Data for this task: Begin

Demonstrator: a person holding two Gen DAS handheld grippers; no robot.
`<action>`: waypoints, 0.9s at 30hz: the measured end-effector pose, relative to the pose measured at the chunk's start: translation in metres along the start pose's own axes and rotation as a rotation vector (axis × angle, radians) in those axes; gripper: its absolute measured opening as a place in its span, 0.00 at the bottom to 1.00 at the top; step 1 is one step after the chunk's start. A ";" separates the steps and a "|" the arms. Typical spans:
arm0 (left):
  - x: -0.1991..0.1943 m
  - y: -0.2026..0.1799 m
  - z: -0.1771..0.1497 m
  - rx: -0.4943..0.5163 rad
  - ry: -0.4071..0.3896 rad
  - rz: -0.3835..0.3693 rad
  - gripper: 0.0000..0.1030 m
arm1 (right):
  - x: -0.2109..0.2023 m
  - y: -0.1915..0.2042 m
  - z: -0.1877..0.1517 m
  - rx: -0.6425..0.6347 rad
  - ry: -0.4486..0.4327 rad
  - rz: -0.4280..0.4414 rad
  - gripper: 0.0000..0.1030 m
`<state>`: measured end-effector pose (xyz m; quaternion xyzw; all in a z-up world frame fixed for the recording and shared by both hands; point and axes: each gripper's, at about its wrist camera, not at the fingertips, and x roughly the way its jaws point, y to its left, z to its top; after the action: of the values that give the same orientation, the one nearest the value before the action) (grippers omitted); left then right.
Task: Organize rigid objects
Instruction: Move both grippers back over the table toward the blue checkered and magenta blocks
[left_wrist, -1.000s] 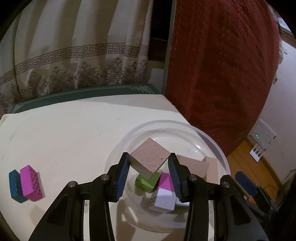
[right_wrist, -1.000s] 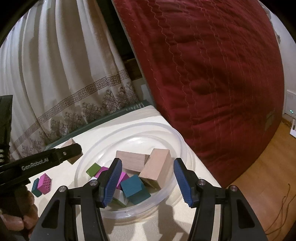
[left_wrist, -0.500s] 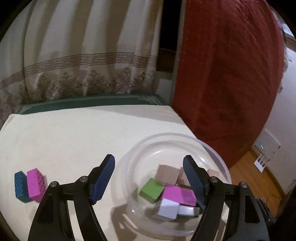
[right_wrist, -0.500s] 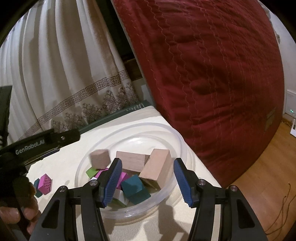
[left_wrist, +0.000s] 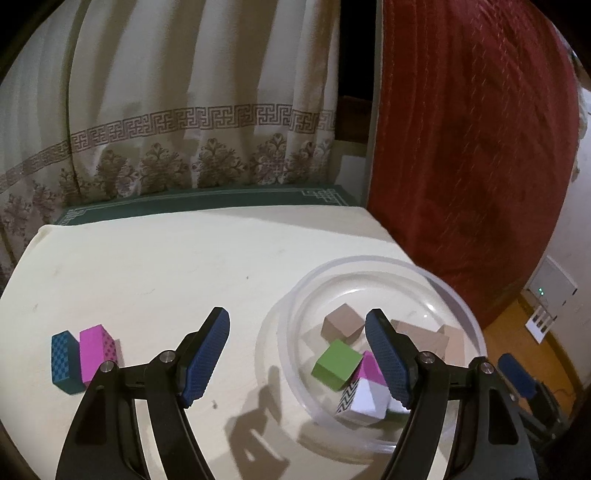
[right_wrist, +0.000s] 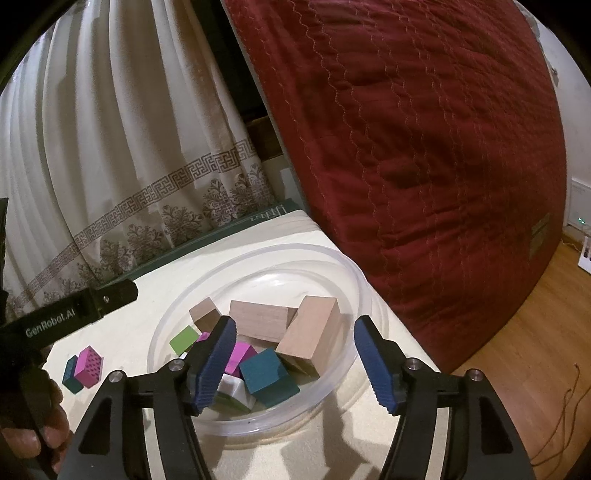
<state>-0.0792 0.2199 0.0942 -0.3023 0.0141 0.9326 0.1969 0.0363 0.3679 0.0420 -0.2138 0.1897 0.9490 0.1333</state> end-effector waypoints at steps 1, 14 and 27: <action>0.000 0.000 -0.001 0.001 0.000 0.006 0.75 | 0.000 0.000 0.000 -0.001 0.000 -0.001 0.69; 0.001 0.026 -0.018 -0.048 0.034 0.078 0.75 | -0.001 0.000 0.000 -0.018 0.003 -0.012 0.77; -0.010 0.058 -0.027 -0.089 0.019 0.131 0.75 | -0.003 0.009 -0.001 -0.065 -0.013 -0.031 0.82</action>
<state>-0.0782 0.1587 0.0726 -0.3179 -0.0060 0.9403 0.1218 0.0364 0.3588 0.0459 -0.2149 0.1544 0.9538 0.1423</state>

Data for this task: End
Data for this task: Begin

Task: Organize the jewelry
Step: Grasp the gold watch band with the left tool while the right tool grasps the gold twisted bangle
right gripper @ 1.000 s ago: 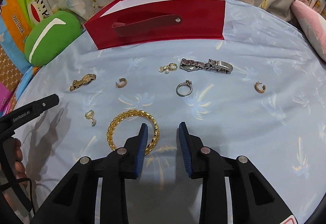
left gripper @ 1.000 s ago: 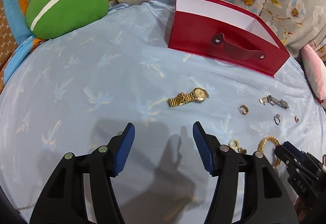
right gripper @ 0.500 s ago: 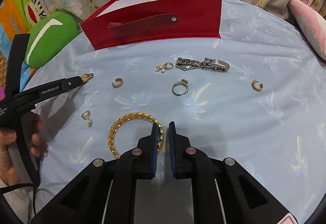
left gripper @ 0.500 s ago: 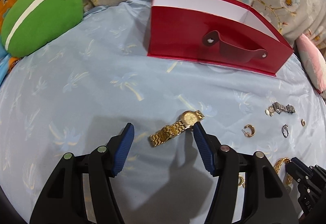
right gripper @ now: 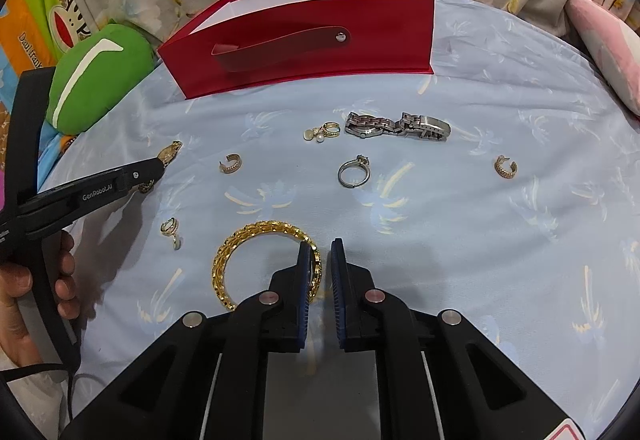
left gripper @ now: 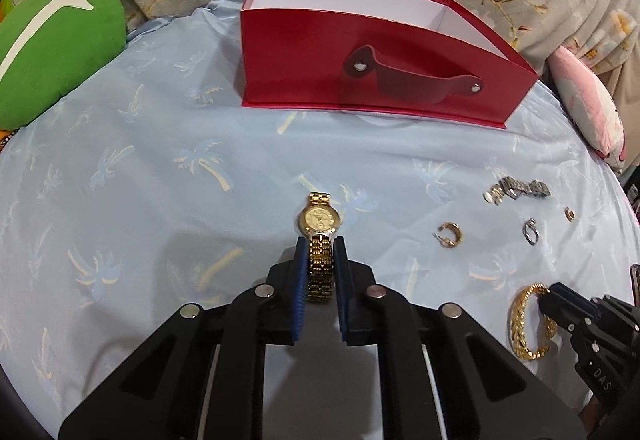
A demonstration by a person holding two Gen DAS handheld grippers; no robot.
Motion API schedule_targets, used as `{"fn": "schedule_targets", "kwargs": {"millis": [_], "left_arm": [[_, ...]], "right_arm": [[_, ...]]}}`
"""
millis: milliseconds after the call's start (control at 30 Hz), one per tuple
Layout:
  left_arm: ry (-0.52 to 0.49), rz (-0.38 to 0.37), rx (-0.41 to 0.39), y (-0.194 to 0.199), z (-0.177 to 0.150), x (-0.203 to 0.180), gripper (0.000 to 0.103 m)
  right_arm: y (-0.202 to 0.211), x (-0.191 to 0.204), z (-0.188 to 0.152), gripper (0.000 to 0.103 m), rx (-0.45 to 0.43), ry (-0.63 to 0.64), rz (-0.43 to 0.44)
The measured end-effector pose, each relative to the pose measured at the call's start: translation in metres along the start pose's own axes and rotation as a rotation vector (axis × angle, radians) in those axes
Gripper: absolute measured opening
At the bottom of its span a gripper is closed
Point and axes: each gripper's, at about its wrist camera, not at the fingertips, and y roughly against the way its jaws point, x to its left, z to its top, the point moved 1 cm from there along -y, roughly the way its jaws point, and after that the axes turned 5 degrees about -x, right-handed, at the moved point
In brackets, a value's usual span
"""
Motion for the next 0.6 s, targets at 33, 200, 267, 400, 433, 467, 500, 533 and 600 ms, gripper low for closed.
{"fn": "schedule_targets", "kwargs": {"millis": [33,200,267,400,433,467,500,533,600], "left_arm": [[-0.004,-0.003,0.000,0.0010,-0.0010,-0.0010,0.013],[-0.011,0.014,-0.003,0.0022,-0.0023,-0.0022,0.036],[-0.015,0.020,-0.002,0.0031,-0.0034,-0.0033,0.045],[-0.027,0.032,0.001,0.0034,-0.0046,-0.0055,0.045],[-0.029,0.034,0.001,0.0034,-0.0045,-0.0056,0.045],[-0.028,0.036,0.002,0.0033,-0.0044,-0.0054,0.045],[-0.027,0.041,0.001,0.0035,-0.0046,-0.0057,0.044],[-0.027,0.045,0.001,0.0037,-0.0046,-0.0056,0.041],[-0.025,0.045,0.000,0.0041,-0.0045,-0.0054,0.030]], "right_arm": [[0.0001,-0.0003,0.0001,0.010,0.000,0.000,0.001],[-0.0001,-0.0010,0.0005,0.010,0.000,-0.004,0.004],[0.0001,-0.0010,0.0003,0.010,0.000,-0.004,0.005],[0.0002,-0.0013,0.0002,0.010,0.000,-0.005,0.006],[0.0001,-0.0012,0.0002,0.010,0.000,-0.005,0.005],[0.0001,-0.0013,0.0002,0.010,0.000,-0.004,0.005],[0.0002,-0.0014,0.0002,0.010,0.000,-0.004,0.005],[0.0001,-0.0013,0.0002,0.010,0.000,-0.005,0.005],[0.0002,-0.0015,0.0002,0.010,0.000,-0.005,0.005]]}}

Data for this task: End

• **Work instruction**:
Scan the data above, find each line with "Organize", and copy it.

• **Result**:
Task: Organize rigid objects
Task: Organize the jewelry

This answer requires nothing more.